On to lesson number three: “Your time is limited, so don’t waste it living someone else’s life. Don’t be trapped by dogma – which is living with the results of other people’s thinking. Don’t let the noise of others’ opinions drown out your inner voice. And most important, have the courage to follow your heart and intuition.” Let’s face it; life is short. You have one life to live in this world and you deserve to let yourself live it well. Keep your focus on your voice when it comes to your goals and visions, trust yourself. Many people are so obsessed with what others think of them or say about them, to the point that they unknowingly become slaves of society. All those dreams of yours that you pushed aside, all those ambitions that you dropped because others said you wouldn’t make it, will turn into an ocean of regret inside of you. I have spoken to family members that wish the clock could be turned back, only to do the things that they really wanted to do, but didn’t, because people didn’t agree with it or made fun of it. This is your life; follow your heart, your dreams. It is not worth it to follow the words of others.
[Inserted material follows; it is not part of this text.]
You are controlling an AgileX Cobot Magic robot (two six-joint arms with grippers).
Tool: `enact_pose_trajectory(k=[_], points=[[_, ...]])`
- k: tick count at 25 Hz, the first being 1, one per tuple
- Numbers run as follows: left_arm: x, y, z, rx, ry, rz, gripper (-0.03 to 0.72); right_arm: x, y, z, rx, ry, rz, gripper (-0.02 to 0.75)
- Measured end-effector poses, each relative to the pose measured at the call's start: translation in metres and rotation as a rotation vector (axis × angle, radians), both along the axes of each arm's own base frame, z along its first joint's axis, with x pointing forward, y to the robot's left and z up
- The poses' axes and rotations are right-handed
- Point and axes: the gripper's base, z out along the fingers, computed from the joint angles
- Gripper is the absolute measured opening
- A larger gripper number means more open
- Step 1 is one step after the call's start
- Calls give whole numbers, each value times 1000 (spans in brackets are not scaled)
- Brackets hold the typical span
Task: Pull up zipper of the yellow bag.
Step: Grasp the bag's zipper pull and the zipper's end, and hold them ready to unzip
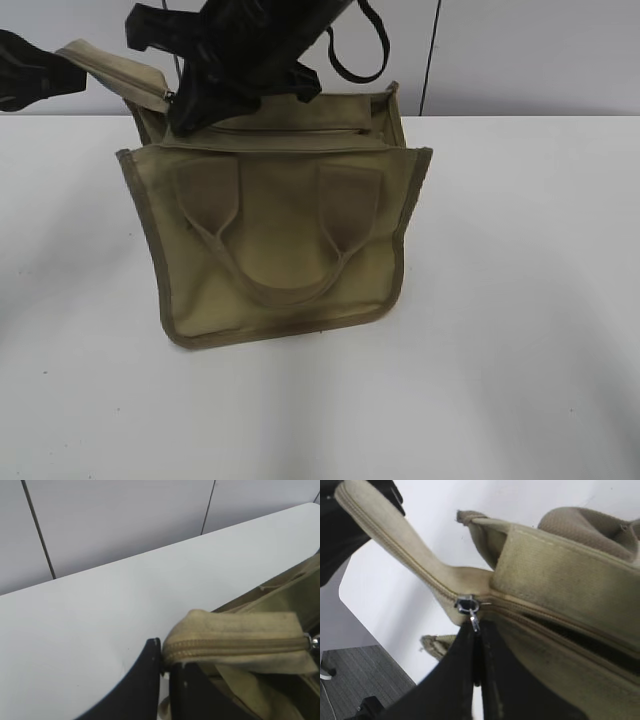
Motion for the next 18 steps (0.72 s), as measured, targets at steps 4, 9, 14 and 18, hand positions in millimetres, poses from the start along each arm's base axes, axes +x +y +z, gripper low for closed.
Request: enact_pose_trajectory(k=[4,9,14,18], points=[[0,-1,0,-15,11,1,8,5,-15,0,-37,24,29,-11],[0,-1,0,-24,19,7,8,6,-36,3,-143,30,81,-11],[-1,4,-5,-30,39,47,8,8,-60,4,-293,29,114,-11],[-4,10,-14,-33,71,72,8,12,-76,5,-385,-2,125,-11]])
Let’s hop into the fourth and last lesson, a very meaningful one; “being the richest man in the cemetery doesn’t matter to me. Going to bed at night saying we’ve done something wonderful, that’s what matters to me.” I find this one very important, especially nowadays. It is common to find individuals who define themselves by their monetary wealth; but money is as temporary as our human bodies. Some individuals even make it their goal in life; to be the rich or be the richest. If you question Bill Gates or Steve Jobs, you will discover that it wasn’t a desire for money that propelled their lives, it was the passion for their work and a drive to be of service to the world. They wanted to change lives, to leave a bright mark on the world. Steve Jobs also implies in this quote the true meaning of being rich; it isn’t being rich in money, it’s being rich in soul, which is the only thing that will matter when your life comes to an end.

Steve Jobs was a truly inspirational man and I believe his life should be learned from every aspect. I will end this article with one of my most all-time favorite sayings by him, one that he narrated in an old Apple ad:

“Here’s to the crazy ones. The misfits. The rebels. The troublemakers. The round pegs in the square holes. The ones who see things differently. They’re not fond of rules. And they have no respect for the status quo. You can quote them, disagree with them, glorify or vilify them. About the only thing you can’t do is ignore them. Because they change things. They push the human race forward. And while some may see them as the crazy ones, we see genius. Because the people who are crazy enough to think they can change the world, are the ones who do.”